▸ TASK DIRECTIONS
Print every line below without adding or leaving out a single word.

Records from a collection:
=-=-=-=-=
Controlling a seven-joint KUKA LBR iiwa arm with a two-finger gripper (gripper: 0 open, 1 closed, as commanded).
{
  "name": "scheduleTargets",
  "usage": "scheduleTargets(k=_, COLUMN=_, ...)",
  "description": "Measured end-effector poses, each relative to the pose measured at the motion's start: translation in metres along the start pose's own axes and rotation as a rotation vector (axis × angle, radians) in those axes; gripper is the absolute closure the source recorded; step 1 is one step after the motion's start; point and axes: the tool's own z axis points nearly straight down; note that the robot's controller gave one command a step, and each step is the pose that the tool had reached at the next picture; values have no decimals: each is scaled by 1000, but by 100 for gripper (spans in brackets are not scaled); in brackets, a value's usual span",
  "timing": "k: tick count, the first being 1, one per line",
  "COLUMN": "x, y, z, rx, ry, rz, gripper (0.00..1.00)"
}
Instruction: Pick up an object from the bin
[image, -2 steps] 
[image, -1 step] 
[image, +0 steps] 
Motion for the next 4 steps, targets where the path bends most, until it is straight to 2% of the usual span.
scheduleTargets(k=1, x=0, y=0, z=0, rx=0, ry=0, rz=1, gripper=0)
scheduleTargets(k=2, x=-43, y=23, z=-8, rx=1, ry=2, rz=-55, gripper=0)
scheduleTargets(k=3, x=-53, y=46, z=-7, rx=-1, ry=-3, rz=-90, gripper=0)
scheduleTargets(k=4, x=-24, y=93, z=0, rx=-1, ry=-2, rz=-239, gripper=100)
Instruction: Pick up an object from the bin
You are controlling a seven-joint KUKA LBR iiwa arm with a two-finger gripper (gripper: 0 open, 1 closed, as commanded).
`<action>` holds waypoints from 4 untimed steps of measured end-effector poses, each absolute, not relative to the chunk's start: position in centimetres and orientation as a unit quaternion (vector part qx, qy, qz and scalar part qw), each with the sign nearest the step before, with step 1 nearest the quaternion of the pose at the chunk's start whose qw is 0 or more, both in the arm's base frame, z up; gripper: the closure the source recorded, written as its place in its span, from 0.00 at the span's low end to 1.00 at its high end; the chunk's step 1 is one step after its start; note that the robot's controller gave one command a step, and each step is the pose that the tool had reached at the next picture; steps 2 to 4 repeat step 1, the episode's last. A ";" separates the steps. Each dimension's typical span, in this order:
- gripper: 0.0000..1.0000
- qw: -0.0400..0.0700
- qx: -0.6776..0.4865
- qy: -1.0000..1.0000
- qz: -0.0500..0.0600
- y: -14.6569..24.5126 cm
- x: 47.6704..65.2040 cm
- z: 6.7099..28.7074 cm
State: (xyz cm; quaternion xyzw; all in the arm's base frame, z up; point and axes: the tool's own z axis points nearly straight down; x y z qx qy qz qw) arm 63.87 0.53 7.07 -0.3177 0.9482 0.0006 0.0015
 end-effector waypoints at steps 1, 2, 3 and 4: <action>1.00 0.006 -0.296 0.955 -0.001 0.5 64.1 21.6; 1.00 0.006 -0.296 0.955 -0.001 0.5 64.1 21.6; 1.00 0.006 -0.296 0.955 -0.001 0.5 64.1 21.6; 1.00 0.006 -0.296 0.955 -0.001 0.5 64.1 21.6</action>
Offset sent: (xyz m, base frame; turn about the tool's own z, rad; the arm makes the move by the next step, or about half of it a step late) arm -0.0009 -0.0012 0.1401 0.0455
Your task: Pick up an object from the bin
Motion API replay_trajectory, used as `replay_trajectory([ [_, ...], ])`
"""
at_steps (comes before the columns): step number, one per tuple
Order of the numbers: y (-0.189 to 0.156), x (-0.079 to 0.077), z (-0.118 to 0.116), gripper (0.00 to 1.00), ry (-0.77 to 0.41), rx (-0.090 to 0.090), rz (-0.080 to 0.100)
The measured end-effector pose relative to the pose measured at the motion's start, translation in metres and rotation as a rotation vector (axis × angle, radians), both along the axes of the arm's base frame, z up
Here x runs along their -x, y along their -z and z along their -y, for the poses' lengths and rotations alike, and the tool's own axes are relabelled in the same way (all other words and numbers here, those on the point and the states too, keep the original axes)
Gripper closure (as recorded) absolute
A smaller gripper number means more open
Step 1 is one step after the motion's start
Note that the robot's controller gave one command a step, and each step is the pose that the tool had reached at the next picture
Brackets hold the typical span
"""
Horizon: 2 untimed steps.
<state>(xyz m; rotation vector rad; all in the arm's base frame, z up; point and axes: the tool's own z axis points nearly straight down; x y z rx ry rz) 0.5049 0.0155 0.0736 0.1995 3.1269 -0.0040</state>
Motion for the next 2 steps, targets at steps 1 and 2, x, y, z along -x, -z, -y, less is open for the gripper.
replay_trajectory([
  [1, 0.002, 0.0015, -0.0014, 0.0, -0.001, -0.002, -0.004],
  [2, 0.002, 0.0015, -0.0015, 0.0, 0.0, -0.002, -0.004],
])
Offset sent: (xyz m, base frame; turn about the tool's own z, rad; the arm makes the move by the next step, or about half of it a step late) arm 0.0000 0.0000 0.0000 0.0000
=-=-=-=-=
▸ FINISHED TASK
Controlling a seven-joint KUKA LBR iiwa arm with a two-finger gripper (gripper: 0 open, 1 closed, as commanded).
{
  "name": "scheduleTargets",
  "usage": "scheduleTargets(k=_, COLUMN=_, ...)",
  "description": "Measured end-effector poses, each relative to the pose measured at the motion's start: translation in metres along the start pose's own axes and rotation as a rotation vector (axis × angle, radians) in those axes; gripper is the absolute closure the source recorded; step 1 is one step after the motion's start; point and axes: the tool's own z axis points nearly straight down; note that the robot's controller gave one command a step, and each step is the pose that the tool had reached at the next picture; values have no decimals: each is scaled by 1000, but by 100 for gripper (spans in brackets are not scaled); in brackets, a value's usual span",
  "timing": "k: tick count, the first being 1, one per line",
  "COLUMN": "x, y, z, rx, ry, rz, gripper (0.00..1.00)"
}
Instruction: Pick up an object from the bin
[image, -2 steps] 
[image, -1 step] 
[image, +0 steps] 
Motion for the next 4 steps, targets where the path bends most, until it is straight to 2% of the usual span.
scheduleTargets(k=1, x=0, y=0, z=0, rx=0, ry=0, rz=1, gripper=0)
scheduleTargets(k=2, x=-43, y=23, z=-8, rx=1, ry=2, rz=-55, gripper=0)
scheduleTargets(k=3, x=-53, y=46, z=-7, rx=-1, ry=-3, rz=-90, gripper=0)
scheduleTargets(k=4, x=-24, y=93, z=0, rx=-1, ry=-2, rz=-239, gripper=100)
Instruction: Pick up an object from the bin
You are controlling a seven-joint KUKA LBR iiwa arm with a two-finger gripper (gripper: 0 open, 1 closed, as commanded).
`<action>` holds waypoints from 4 untimed steps of measured end-effector poses, each absolute, not relative to the chunk's start: position in centimetres and orientation as a unit quaternion (vector part qx, qy, qz and scalar part qw), each with the sign nearest the step before, with step 1 nearest the quaternion of the pose at the chunk's start whose qw is 0 or more, both in the arm's base frame, z up; gripper: the closure the source recorded, written as its place in its span, from 0.00 at the span's low end to 1.00 at its high end; the chunk's step 1 is one step after its start; note that the robot's controller gave one command a step, and each step is the pose that the tool had reached at the next picture; steps 2 to 4 repeat step 1, the episode's last. A ";" separates the steps. Each dimension's typical span, in this order:
- gripper: 0.0000..1.0000
- qw: -0.0400..0.0700
- qx: -0.6776..0.4865
- qy: -1.0000..1.0000
- qz: -0.0500..0.0600
- y: -14.6569..24.5126 cm
- x: 47.6704..65.2040 cm
- z: 6.7099..28.7074 cm
State: (xyz cm; quaternion xyzw; all in the arm's base frame, z up; point and axes: the tool's own z axis points nearly straight down; x y z qx qy qz qw) arm 63.87 0.53 7.07 -0.3177 0.9482 0.0006 0.0015
 end-effector waypoints at steps 1, 2, 3 and 4: <action>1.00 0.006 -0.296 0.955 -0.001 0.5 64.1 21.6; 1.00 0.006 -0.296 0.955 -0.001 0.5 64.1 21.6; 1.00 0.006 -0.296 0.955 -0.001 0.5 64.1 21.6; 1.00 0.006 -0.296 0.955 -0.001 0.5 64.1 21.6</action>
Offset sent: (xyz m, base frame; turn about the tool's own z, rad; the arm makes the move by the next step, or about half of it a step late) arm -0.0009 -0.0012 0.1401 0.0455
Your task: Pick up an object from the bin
Motion API replay_trajectory, used as `replay_trajectory([ [_, ...], ])`
"""
at_steps (comes before the columns): step number, one per tuple
Order of the numbers: y (-0.189 to 0.156), x (-0.079 to 0.077), z (-0.118 to 0.116), gripper (0.00 to 1.00), ry (-0.77 to 0.41), rx (-0.090 to 0.090), rz (-0.080 to 0.100)
The measured end-effector pose relative to the pose measured at the motion's start, translation in metres and rotation as a rotation vector (axis × angle, radians), both along the axes of the arm's base frame, z up
Here x runs along their -x, y along their -z and z along their -y, for the poses' lengths and rotations alike, and the tool's own axes are relabelled in the same way (all other words and numbers here, those on the point and the states too, keep the original axes)
Gripper closure (as recorded) absolute
A smaller gripper number means more open
Step 1 is one step after the motion's start
Note that the robot's controller gave one command a step, and each step is the pose that the tool had reached at the next picture
Brackets hold the typical span
"""
Horizon: 2 untimed steps.
<state>(xyz m; rotation vector rad; all in the arm's base frame, z up; point and axes: the tool's own z axis points nearly straight down; x y z rx ry rz) 0.5049 0.0155 0.0736 0.1995 3.1269 -0.0040</state>
Motion for the next 2 steps, targets at steps 1 and 2, x, y, z along -x, -z, -y, less is open for the gripper.
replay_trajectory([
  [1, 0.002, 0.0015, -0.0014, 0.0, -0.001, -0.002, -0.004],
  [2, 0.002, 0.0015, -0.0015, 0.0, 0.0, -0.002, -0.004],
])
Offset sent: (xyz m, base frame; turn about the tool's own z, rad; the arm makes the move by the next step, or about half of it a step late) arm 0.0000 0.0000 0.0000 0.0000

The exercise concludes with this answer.